No sooner had the farmer departed, than soldiers entered his house, raided the wine-cellar and, after drinking themselves into beasts, assaulted his wife and daughter. The assistant had attempted to defend them, but being unequal to the task against so many, ran to the village for help. When he returned with others it was too late; they found the farm vacated; wife, daughter, and soldiers gone!

The farmer, half-maddened with fear on hearing this, set out with a number of others to search for his dear ones; but only after nightfall they found a trace of them, in a wood some distance from the farm.

While following with lanterns the foot-marks of soldiers which led them to this spot, the farmer suddenly espied a bit of the gown his daughter had worn, protruding from the ground. The place was opened, and there, just beneath the sod, lay the body of his daughter in the ghastly pose of hurried burial.

Later his wife was discovered, quite demented, roaming far off in the country.

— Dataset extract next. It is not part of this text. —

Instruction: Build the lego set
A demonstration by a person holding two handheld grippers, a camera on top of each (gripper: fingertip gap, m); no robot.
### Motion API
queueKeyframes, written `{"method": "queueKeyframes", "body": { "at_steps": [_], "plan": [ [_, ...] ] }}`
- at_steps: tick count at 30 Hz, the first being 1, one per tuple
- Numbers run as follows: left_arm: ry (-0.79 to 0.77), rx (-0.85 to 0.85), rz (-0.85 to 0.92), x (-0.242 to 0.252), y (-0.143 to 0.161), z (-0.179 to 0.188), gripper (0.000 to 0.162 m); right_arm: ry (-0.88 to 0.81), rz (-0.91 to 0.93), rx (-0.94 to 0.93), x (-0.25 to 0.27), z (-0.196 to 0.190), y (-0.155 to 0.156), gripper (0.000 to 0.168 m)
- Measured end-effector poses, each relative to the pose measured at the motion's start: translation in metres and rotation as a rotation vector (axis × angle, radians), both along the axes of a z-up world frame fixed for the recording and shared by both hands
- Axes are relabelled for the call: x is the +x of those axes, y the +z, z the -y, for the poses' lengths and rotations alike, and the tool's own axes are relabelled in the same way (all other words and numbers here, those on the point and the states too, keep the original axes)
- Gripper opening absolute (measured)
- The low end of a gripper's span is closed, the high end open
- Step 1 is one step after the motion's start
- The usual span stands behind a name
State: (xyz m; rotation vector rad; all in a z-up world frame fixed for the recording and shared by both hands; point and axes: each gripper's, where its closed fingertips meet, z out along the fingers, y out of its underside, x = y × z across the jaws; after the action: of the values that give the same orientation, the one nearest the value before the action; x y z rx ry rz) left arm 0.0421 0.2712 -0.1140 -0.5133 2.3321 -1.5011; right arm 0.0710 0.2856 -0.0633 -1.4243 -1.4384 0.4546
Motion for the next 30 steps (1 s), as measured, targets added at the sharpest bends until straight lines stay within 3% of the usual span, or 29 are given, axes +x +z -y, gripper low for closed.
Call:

This story is not given as one of the most atrocious of those we heard almost daily; for it is far from that. In this case the criminals were drunken soldiers, not cold-blooded, sober officers, such as the authors of the Aerschot tragedy, those committed at Tamines, and all along the route from Liège to Brussels!

Many of the stories were so unspeakably horrible I should not care to perpetuate them in print. I have, moreover, limited myself to such events as came to me first-hand, and also to avoid those already known. These two are recounted merely to demonstrate the lack of human understanding evinced by the German authorities, who expected a people so treated submissively to yield up their possessions, even their very beds and mattresses, to an enemy that had scorned all principles of right and shown them no slightest hint of mercy.

It was little to be wondered at that they hid or destroyed their goods rather than yield them, even though obliged to endure severe punishment when discovered. And no less comprehensible was their contempt for the peace-whines,—the subtle endeavours of a defeated bully to avert the punishment every heart in Belgium was eager should overtake them.

The stupidity of Prussian rule in Belgium was only equalled by this childish effort to escape the consequences of their stupendous crime!—an effort scorned, not only by the Belgians, but by every neutral who had seen with what appalling contempt for all laws of humanity, justice, and civilization they had misused their power, when victory had seemed likely to be theirs.

Long before the too-patient United States raised an avenging hand, several of her children were arrested in Brussels for bitter utterances they could not control. I remember how a young fellow who, having diplomatic connections, had long suppressed his ire, let out one day when he and some friends were lunching together in a café. It was at the time when Belgian civilians were being taken by force to work for the enemy, and one of the party had related a heart-breaking scene witnessed at one of the railroad stations. Mothers, wives, and sisters were gathered there, weeping and shrieking against the unpardonable cruelty.

This pitiable tale, and others quite as distressing, had roused them all; but the young fellow referred to was beside himself, and when others endeavoured to quiet him, he sprang up and rushed into the street. One or two followed, fearing what he might do, and saw him deliberately cross to the centre of a public square, where, standing bare-headed, he shouted at the top of his voice: “To hell with the Kaiser! To hell with the Kaiser!”